I wanted to write this blogpost because I’ve seen great improvements to my workflow when I transitioned to this system and thought others might benefit also. My everyday research tasks require the following:
- a Python development environment on my local machine
- management of project-specific dependencies
- version control my changes
- execution on some high-performance computing resource.
My local machine runs on Mac OS, but everything I show here should be directly translatable to Windows or other operating systems. My setup is the following:
- Anaconda – to manage my Python environments and packages
- PyCharm – the Python development environment
- Git(Hub) – for version control
These are the steps I follow every time I start a new project:
- Create an empty repository on GitHub
- Clone the empty repository on my local machine
- Open PyCharm and select the directory of the repository I just created
When it opens, the PyCharm project will be empty and will have a default Python interpreter associated with it. What I do is I create a separate Conda environment for each of my projects, so there’s a clean separation between the packages used by each.
4. Create python environment specific to this project, by going to Preferences and selecting your current project. There, you can define your project’s (Python) interpreter. Clicking on it just shows the default Python 2.7 interpreter, which we would like to change.
As you can see, I have a separate Conda environment for each of my projects, so I manage packages and dependencies for each one.
Here I create a new environment for my new project.
5. Manage packages needed. There’s two ways for this: either through PyCharm or through Anaconda. Through PyCharm, you can use the same page to install, uninstall or update packages as needed.
Through Anaconda, you can use the Navigator, which also allows you to customize several other things about your environment, like which applications you’d like to work with.
6. Set up version control and use code on other computing resources. PyCharm has Git features integrated (overviewed already in this blog here and here) and creating a project the way I showed also ensures that PyCharm knows which repository you’re working with, without you having to set it manually. I use the built-in PyCharm functionality to commit my changes to my repository, but you can also do it through the Terminal or other means.

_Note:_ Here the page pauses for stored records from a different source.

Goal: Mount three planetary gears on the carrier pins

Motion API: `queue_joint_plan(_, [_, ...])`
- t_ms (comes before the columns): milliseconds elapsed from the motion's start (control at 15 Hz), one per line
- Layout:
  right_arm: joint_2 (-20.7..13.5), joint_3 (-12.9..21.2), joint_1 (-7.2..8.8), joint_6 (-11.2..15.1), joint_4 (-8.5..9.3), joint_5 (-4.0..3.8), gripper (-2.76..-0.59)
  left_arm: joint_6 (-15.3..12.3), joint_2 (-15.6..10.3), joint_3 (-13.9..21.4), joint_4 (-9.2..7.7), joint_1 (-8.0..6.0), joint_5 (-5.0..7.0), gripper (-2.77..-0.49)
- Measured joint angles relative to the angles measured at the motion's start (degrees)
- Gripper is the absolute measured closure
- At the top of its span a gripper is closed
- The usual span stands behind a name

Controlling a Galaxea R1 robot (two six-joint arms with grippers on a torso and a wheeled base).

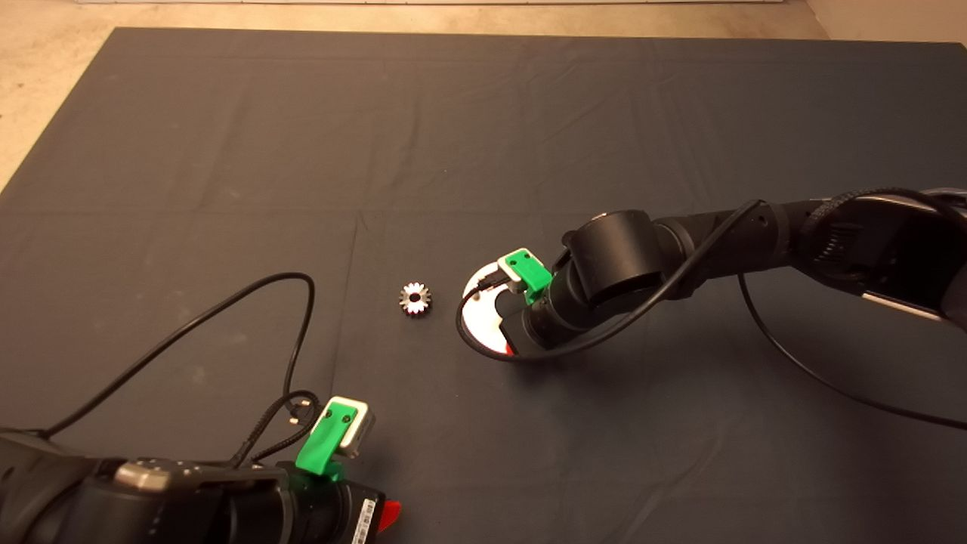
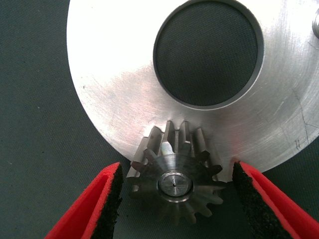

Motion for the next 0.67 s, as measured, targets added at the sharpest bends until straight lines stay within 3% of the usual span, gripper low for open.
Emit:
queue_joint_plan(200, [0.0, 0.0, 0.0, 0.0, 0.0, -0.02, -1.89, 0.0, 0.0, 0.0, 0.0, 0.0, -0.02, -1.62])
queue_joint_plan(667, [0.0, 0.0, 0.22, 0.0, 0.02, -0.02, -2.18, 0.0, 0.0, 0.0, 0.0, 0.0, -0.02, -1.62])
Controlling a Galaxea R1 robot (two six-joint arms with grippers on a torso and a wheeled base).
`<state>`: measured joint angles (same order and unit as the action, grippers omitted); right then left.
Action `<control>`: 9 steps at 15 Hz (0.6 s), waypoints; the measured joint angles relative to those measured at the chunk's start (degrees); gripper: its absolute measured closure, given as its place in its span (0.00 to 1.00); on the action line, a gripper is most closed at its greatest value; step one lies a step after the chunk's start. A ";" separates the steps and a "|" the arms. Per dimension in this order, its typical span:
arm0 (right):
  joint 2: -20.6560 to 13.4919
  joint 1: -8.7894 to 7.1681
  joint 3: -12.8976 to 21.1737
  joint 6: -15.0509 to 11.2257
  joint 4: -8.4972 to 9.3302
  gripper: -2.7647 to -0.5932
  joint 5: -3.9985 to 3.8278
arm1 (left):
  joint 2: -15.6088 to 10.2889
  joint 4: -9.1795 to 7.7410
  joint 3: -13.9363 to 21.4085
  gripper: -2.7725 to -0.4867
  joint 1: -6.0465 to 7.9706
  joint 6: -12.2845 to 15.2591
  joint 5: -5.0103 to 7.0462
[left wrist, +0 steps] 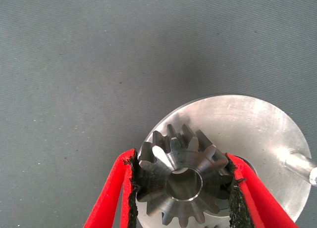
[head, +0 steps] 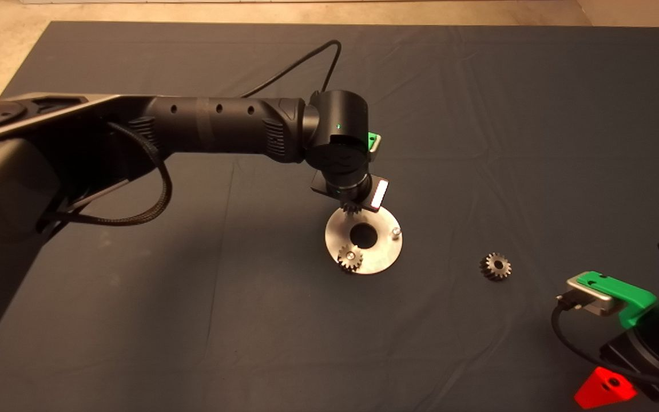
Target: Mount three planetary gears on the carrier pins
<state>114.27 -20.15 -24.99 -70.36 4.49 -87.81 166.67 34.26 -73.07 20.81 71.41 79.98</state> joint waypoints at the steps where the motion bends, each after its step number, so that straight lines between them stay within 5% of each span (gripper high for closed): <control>1: 0.00 0.00 0.00 0.00 0.00 0.01 0.00 | -0.02 0.00 0.00 0.81 0.00 -0.13 0.00; 9: 0.00 0.00 0.00 0.00 0.00 0.01 0.00 | -0.49 0.02 0.00 0.81 0.00 -0.83 0.15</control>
<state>114.27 -20.15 -24.99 -70.36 4.49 -87.81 166.18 34.28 -73.07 20.81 70.58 80.13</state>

7. Set up project on computing resources. To do so, you need two main components. A clone of your repository in the cluster you’re working on and an environment .yml file (I explain what this is and how to generate it with one command here), listing all your environment’s dependencies. Create a virtual environment for the project in the cluster and pull any updates from your local machine.
This is more or less all I do. I have virtual environments for each of my projects both locally and on the clusters I am working on and use PyCharm and Git to manage all the dependencies and versions. I have been using this setup for the past 5-6 months and I have seen a lot of improvements in my organization and productivity, so hopefully others will find it helpful also.